BACKGROUND: Endomyocardial biopsy (EMB) is the gold standard method for surveillance of acute cardiac allograft rejection (ACAR) despite its invasive nature. Cardiovascular magnetic resonance (CMR)-based myocardial tissue characterization allows detection of myocarditis. The feasibility of CMR-based surveillance for ACAR-induced myocarditis in the first year after heart transplantation is currently undescribed. METHODS: CMR-based multiparametric mapping was initially assessed in a prospective cross-sectional fashion to establish agreement between CMR- and EMB-based ACAR and to determine CMR cutoff values between rejection grades. A prospective randomized noninferiority pilot study was then undertaken in adult orthotopic heart transplant recipients who were randomized at 4 weeks after orthotopic heart transplantation to either CMR- or EMB-based rejection surveillance. Clinical end points were assessed at 52 weeks. RESULTS: Four hundred one CMR studies and 354 EMB procedures were performed in 106 participants. Forty heart transplant recipients were randomized.
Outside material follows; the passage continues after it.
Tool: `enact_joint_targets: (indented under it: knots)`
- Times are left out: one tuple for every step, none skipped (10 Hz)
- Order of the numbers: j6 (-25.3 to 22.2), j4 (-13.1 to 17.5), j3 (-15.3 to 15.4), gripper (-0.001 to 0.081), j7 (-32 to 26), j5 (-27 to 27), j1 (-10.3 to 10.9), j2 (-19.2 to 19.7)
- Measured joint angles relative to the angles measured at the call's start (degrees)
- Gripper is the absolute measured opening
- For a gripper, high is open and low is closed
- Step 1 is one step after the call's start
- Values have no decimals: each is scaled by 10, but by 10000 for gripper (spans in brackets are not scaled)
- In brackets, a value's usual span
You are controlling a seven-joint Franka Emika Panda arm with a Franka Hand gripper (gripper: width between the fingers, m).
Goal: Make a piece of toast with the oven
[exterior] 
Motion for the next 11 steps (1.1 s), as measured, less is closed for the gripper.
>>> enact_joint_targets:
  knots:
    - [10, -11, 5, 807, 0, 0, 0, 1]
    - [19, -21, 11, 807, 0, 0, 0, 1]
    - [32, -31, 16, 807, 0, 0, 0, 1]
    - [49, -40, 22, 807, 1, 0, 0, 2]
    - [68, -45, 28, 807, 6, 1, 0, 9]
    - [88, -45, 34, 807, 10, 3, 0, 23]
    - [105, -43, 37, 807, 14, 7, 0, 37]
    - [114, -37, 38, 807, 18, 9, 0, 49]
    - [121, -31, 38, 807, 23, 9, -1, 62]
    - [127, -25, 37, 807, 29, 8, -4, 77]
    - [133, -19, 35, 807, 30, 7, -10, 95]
CMR-based multiparametric assessment was highly reproducible and reliable at detecting ACAR (area under the curve, 0.92; sensitivity, 93%; specificity, 92%; negative predictive value, 99%) with greater specificity and negative predictive value than either T1 or T2 parametric CMR mapping alone. High-grade rejection occurred in similar numbers of patients in each randomized group (CMR, n=7; EMB, n=8; P=0.74). Despite similarities in immunosuppression requirements, kidney function, and mortality between groups, the rates of hospitalization (9 of 20 [45%] versus 18 of 20 [90%]; odds ratio, 0.091; P=0.006) and infection (7 of 20 [35%] versus 14 of 20 [70%]; odds ratio, 0.192; P=0,019) were lower in the CMR group. On 15 occasions (6%), patients who were randomized to the CMR arm underwent EMB for clarification or logistic reasons, representing a 94% reduction in the requirement for EMB-based surveillance. CONCLUSIONS: A noninvasive CMR-based surveillance strategy for ACAR in the first year after orthotopic heart transplantation is feasible compared with EMB-based surveillance. REGISTRATION: HREC/13/SVH/66 and HREC/17/SVH/80. AUSTRALIAN NEW ZEALAND CLINICAL TRIALS REGISTRY: ACTRN12618000672257.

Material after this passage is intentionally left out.